▶ _TASK DESCRIPTION_: Give back every line of the data below exactly.

+++ SUPPLIED DATA +++

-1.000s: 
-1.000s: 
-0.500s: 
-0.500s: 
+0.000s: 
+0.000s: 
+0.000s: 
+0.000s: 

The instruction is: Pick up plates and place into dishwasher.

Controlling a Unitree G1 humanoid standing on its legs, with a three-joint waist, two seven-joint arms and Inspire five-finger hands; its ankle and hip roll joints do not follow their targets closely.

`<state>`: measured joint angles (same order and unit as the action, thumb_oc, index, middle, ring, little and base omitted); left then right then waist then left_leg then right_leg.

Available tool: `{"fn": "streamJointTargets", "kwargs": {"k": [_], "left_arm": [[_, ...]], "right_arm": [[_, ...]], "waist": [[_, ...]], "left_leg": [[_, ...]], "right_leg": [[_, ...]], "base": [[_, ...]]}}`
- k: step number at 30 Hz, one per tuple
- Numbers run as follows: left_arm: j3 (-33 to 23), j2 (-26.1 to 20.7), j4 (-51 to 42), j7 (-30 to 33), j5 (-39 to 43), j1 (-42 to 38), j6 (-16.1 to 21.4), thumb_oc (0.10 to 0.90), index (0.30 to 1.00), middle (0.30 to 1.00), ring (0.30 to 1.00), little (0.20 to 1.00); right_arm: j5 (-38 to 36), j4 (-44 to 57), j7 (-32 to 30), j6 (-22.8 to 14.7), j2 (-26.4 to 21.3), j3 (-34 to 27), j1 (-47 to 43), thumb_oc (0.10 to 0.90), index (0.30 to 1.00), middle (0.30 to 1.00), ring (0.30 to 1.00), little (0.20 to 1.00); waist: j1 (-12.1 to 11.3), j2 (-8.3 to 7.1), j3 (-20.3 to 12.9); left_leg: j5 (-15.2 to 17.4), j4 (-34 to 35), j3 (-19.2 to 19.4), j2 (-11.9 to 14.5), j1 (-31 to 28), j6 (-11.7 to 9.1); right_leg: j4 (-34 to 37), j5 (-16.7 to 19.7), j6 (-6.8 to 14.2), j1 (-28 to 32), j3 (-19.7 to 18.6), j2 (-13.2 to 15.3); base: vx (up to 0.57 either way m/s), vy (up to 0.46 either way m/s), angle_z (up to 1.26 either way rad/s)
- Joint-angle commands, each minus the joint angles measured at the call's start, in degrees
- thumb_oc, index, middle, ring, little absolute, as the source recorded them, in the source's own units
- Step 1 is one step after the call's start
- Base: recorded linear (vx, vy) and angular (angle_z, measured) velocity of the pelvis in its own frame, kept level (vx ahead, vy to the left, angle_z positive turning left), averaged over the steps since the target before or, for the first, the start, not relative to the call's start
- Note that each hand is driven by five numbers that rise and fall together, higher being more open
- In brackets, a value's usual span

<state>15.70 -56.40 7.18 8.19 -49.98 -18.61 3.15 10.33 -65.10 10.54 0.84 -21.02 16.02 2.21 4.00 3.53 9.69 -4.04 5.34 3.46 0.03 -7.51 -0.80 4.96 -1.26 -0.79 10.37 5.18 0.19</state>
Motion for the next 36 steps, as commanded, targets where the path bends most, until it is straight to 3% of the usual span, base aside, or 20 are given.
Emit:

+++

▶ _RESPONSE TO THE TASK_:
-1.000s: 
-1.000s: 
-0.500s: 
-0.500s: 
+0.000s: 
+0.000s: 
+0.000s: 
+0.000s: 

The instruction is: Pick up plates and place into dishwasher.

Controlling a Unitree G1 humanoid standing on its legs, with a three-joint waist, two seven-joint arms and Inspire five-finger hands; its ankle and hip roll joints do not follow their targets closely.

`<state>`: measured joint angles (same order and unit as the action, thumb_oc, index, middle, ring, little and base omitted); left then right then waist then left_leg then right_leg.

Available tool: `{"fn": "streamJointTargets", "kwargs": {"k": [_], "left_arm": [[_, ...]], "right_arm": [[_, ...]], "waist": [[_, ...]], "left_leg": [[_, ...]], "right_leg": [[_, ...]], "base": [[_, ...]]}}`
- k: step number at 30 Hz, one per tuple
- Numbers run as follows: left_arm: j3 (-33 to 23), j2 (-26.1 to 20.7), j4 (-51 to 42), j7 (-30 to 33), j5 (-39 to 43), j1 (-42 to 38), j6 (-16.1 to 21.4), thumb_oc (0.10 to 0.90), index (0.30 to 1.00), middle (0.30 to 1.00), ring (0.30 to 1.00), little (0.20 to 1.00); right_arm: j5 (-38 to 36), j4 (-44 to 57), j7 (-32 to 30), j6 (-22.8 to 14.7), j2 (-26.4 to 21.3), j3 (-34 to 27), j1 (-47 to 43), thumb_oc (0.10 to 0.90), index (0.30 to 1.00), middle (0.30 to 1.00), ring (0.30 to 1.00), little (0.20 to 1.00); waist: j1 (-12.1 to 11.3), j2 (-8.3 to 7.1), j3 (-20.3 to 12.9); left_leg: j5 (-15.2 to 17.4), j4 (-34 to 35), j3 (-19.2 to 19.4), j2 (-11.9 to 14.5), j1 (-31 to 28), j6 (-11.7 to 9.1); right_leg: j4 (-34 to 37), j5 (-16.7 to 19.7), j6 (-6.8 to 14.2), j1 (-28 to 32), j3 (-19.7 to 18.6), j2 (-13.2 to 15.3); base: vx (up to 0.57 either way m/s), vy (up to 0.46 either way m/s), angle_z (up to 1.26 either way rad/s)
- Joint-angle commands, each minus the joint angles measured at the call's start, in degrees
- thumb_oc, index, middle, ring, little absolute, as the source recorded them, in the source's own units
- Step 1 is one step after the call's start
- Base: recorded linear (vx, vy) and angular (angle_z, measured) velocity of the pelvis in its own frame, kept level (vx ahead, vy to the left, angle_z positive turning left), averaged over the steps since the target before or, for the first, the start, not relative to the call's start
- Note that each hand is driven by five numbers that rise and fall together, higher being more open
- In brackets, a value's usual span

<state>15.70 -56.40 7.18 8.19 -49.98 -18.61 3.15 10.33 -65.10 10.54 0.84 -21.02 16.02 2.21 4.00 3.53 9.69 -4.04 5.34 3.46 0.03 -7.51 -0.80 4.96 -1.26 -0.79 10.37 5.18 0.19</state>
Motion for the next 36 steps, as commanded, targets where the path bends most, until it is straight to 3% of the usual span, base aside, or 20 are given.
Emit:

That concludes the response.